Some people are sensitive to high altitude and are more prone to getting Acute Mountain Sickness (AMS)/altitude sickness than other people. Unless you have been on comparable elevation peaks before, you have no way of knowing in advance your vulnerability to AMS on a hike to the summit of Mount Whitney. Your best strategy is to err on the side of caution and acclimate for several days above 9,000 feet elevation (at places like Horseshoe Meadows) before starting your hike. Some people have used Diamox to reduce their risk of AMS (though there are risks associated with using this drug - see several threads posted on the message board).
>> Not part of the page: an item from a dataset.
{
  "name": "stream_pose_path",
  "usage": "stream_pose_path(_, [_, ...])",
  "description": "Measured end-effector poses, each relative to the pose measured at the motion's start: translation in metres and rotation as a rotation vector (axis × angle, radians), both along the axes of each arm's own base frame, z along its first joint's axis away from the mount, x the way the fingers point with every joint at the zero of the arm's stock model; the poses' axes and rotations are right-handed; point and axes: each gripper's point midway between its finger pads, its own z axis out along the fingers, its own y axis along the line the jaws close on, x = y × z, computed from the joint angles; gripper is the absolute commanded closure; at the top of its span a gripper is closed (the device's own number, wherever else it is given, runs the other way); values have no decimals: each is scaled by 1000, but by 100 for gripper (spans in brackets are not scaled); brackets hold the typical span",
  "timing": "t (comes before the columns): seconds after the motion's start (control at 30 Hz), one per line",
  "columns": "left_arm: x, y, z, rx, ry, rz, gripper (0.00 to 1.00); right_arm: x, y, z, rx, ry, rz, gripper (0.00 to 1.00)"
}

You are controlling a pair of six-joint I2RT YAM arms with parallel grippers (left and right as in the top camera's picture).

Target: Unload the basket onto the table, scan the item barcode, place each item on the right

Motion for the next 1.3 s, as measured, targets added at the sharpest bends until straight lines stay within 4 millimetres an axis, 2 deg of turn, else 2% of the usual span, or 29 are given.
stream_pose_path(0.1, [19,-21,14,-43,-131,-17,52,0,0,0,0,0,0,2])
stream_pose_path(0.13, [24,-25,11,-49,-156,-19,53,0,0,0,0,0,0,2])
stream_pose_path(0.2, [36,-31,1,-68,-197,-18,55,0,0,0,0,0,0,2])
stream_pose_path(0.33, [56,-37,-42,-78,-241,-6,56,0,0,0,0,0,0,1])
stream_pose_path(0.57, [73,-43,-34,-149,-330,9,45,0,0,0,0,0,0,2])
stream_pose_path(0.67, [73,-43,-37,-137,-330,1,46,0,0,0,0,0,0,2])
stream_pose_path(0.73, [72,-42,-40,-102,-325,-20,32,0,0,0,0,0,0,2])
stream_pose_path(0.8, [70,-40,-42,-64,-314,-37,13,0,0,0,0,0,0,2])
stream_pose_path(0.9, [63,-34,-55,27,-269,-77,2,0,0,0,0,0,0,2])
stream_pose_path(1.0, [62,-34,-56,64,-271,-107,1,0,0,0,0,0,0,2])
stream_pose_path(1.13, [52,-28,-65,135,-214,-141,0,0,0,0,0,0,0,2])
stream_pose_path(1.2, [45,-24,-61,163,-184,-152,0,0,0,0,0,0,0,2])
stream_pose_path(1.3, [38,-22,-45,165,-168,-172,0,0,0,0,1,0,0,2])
As noted in Nausea at 12,000 feet, you can be in great physical condition and still get altitude sickness. Initial symptoms may include nausea, dizziness, or a headache and may be confused with the symptoms of Dehydration. The only solution for AMS is to immediately turn around and go back to a lower altitude. If left unchecked, AMS can lead to life-threatening problems such as high altitude cerebral edema (HACE) and high altitude pulmonary edema (HAPE). See the reports Why did I get altitude sickness?, Summited Whitney, and an AMS story..., 2006 Altitude Research Study, Managing AMS on Whitney, Hydration and AMS, and Altitude Tutorial.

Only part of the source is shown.